Please output the lines shown below exactly as they appear.
- - - -
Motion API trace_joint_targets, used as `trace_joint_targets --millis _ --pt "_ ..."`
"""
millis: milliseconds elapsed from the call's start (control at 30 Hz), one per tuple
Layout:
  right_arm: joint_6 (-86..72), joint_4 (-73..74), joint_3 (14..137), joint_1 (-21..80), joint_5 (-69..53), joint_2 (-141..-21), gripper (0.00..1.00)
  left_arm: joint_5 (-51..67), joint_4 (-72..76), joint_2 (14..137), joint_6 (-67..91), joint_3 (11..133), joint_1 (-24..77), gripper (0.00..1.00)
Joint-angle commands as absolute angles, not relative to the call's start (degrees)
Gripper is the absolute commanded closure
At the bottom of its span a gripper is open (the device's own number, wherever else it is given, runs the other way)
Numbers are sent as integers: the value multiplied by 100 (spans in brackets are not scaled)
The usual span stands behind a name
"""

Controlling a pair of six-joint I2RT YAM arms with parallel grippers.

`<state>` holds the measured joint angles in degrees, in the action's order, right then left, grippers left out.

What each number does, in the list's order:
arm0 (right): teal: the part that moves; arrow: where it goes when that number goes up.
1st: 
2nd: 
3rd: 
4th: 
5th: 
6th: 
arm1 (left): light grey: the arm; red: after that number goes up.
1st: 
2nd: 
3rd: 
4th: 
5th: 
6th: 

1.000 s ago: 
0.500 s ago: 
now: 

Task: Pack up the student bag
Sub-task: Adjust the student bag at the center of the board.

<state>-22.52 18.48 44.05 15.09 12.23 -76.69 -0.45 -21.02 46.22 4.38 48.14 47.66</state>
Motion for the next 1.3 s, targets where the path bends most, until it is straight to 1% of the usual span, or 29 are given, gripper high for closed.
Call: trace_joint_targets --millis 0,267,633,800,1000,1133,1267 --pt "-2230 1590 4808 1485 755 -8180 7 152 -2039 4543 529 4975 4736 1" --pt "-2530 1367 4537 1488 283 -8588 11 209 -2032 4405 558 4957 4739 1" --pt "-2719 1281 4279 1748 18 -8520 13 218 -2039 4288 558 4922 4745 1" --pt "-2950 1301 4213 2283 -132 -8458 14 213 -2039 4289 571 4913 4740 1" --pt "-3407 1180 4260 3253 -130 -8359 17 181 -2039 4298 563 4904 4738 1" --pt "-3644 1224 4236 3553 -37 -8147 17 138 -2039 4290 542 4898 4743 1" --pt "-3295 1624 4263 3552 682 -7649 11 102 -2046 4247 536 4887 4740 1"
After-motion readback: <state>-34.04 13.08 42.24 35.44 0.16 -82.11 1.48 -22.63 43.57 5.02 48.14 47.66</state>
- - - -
Exercise result »
Motion API trace_joint_targets, used as `trace_joint_targets --millis _ --pt "_ ..."`
"""
millis: milliseconds elapsed from the call's start (control at 30 Hz), one per tuple
Layout:
  right_arm: joint_6 (-86..72), joint_4 (-73..74), joint_3 (14..137), joint_1 (-21..80), joint_5 (-69..53), joint_2 (-141..-21), gripper (0.00..1.00)
  left_arm: joint_5 (-51..67), joint_4 (-72..76), joint_2 (14..137), joint_6 (-67..91), joint_3 (11..133), joint_1 (-24..77), gripper (0.00..1.00)
Joint-angle commands as absolute angles, not relative to the call's start (degrees)
Gripper is the absolute commanded closure
At the bottom of its span a gripper is open (the device's own number, wherever else it is given, runs the other way)
Numbers are sent as integers: the value multiplied by 100 (spans in brackets are not scaled)
The usual span stands behind a name
"""

Controlling a pair of six-joint I2RT YAM arms with parallel grippers.

`<state>` holds the measured joint angles in degrees, in the action's order, right then left, grippers left out.

What each number does, in the list's order:
arm0 (right): teal: the part that moves; arrow: where it goes when that number goes up.
1st: 
2nd: 
3rd: 
4th: 
5th: 
6th: 
arm1 (left): light grey: the arm; red: after that number goes up.
1st: 
2nd: 
3rd: 
4th: 
5th: 
6th: 

1.000 s ago: 
0.500 s ago: 
now: 

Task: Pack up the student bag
Sub-task: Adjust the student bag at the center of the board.

<state>-22.52 18.48 44.05 15.09 12.23 -76.69 -0.45 -21.02 46.22 4.38 48.14 47.66</state>
Motion for the next 1.3 s, targets where the path bends most, until it is straight to 1% of the usual span, or 29 are given, gripper high for closed.
Call: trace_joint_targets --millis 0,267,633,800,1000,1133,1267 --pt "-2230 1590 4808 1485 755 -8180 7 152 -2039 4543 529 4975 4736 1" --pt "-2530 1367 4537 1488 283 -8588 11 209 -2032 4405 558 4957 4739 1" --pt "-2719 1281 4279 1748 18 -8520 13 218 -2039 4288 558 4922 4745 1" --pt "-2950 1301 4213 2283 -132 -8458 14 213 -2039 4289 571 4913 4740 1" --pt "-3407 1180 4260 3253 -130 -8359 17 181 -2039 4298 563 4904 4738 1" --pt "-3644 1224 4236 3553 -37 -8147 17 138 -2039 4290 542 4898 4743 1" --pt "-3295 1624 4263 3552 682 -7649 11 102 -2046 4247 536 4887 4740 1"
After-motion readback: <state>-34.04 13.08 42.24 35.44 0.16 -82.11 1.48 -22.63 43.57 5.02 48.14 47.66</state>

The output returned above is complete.